Aos 36 anos, o brasiliense toca atualmente na Plebe Rude e no InNatura (dos ex-Natiruts Bruno Dourado, Izabella e Kiko Peres). “Juntando a agenda das duas bandas, eu diria que tenho, em alguns meses, uma rotina que consegue me derrubar durante a semana. Nunca recebi proposta maior do que a da Plebe, e não sei se aguentaria uma vida na estrada. Gosto muito da minha casa, de ficar com a minha mulher, de ver minha família, de encontrar os amigos e tal. A ideia de não poder se programar para uma festa de aniversário ou para um casamento por causa de um show nunca me agradou”, diz o baterista-jornalista (ele trabalha na TV Escola). “Por outro lado, essa minha percepção do que vem a ser a vida na estrada para valer tem mais imaginação do que realidade. Por isso, se pintasse uma oportunidade de sair em turnê — o máximo que já fiquei fora de casa foi uma semana —, pensaria com carinho”, pondera.

Txotxa começou a tocar bateria em 1986, aos 12 anos, convencido pelo amigo Prata (guitarrista do Maskavo) de que ele seria um bom baterista já que era bom de bola. O apelido pelo qual é conhecido surgiu na mesma época. É uma variação de Otávio, seu segundo nome. “Me chamavam de Totávio, que acabou virando Txotxa”. Mesmo tendo feito algumas aulas, ele se considera um autodidata.

A formação musical se deu vendo outros bateristas, ao vivo ou em vídeo. Ele cita John Bonham (Led Zeppelin), Tony Williams (Miles Davis), Stewart Copeland (Police), Carlton Barrett (Wailers) e Steve Gadd como algumas de suas principais influências. “Acabo ouvindo de tudo por estar muito ligado em música, na música séria e honesta, que leva tempo para ser feita e merece o respeito de todos. Seja um disco casca grossa do John Coltrane, seja uma batida miserenta do Chiclete com Banana, sempre podemos pescar alguma coisa diferente, que funcione para nós”, avalia.
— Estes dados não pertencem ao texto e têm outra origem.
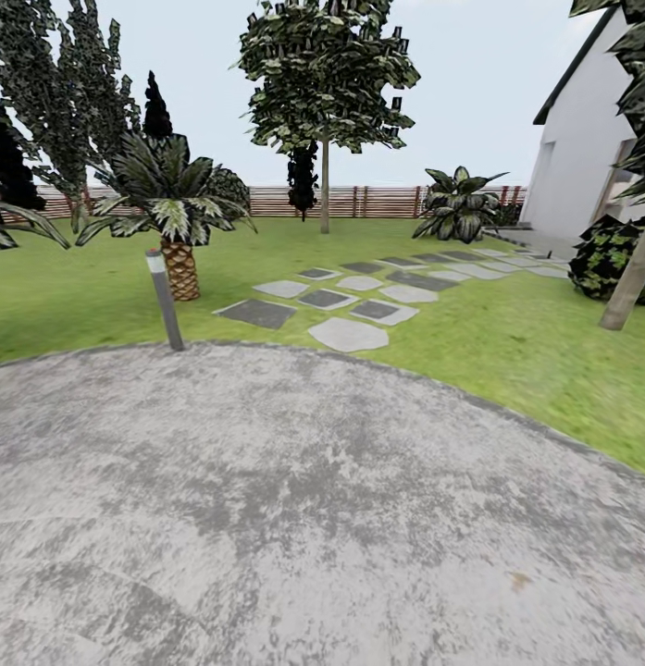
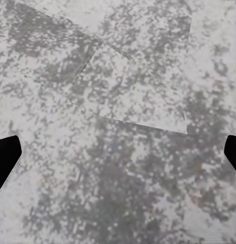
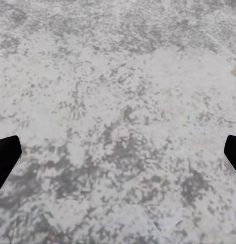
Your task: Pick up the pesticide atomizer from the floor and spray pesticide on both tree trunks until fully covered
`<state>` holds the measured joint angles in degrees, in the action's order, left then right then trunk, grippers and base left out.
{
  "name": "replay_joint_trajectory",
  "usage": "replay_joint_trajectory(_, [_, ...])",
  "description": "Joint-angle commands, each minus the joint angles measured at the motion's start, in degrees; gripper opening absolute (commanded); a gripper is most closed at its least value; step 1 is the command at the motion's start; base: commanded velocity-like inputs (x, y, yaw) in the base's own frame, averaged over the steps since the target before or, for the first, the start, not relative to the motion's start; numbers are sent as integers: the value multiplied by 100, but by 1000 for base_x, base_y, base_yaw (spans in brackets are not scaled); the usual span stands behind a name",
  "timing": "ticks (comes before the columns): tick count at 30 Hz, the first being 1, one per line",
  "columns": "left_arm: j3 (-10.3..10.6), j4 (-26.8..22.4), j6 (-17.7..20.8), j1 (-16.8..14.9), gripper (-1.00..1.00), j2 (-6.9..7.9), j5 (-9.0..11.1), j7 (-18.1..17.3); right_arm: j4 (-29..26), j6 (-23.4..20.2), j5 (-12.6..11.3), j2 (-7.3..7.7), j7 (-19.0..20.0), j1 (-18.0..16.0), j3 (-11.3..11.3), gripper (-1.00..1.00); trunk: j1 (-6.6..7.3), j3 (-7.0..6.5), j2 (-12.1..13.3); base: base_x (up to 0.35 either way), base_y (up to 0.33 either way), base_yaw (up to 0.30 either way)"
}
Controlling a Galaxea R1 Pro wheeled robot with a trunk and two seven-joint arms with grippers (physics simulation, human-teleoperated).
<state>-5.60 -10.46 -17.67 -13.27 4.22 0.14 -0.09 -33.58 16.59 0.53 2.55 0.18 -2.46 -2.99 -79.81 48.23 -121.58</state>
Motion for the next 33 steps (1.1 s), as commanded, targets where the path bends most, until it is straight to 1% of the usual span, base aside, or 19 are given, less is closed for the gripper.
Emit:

“Ele domina todas as linguagens”, observa Bruno Dourado, do InNatura. “Um cara do samba pode não conseguir tocar reggae. O Txotxa é versátil, toca bem tudo quanto é estilo: reggae, samba, blues, ska, rock…”, conta o percussionista. “Ele é um cientista do ritmo. Desde adolescente. Ele não gostava de pagode, mas tocava pra estudar. Essa versatilidade está ligada a isso”, comenta o baixista Ricardo Marrara, ex-Maskavo Roots.

E foi pela capacidade de se moldar ao que a banda precisa que ele se destacou. “Além de habilidade técnica, ele tem uma visão ‘holística’ dentro da banda. É o único baterista com quem já toquei que consegue arranjar as músicas”, ressalta Guilherme Nóbrega, guitarrista do William Breadman Project. “Não adianta só ter técnica, tem que ter bom gosto. E ele não deixa a técnica atrapalhar o suingue”, diz Philippe Seabra, da Plebe Rude. “Nos últimos 10 anos, Txotxa foi a minha principal influência, meu tutor. Ele nunca me deu uma aula, mas foi convivendo com ele, ouvindo as fitas de referência que ele gravava pra mim e o vendo tocar que eu cresci musicalmente. Tanto que quando ele vai se apresentar, eu digo que estou indo à aula”, conta Gabriel Coaracy, ex-baterista do Bois de Gerião, hoje no Móveis Coloniais de Acaju.

Elogios à parte, Txotxa mantém a modéstia: “Estou sempre me questionando, me criticando, me cobrando. Às vezes, consigo chegar perto de um ‘gostei de como toquei isso aqui’”. O que ele quer é apenas fazer bem a sua parte. “Confesso que não acharia nada ruim se, num dia de show, eu não precisasse me preocupar com absolutamente nada, nem antes nem depois. Simplesmente chegasse e tocasse, tendo a certeza de que o instrumento está do jeito que eu gosto e que o som está 100%. Rapaz, isso talvez seja um sonho.”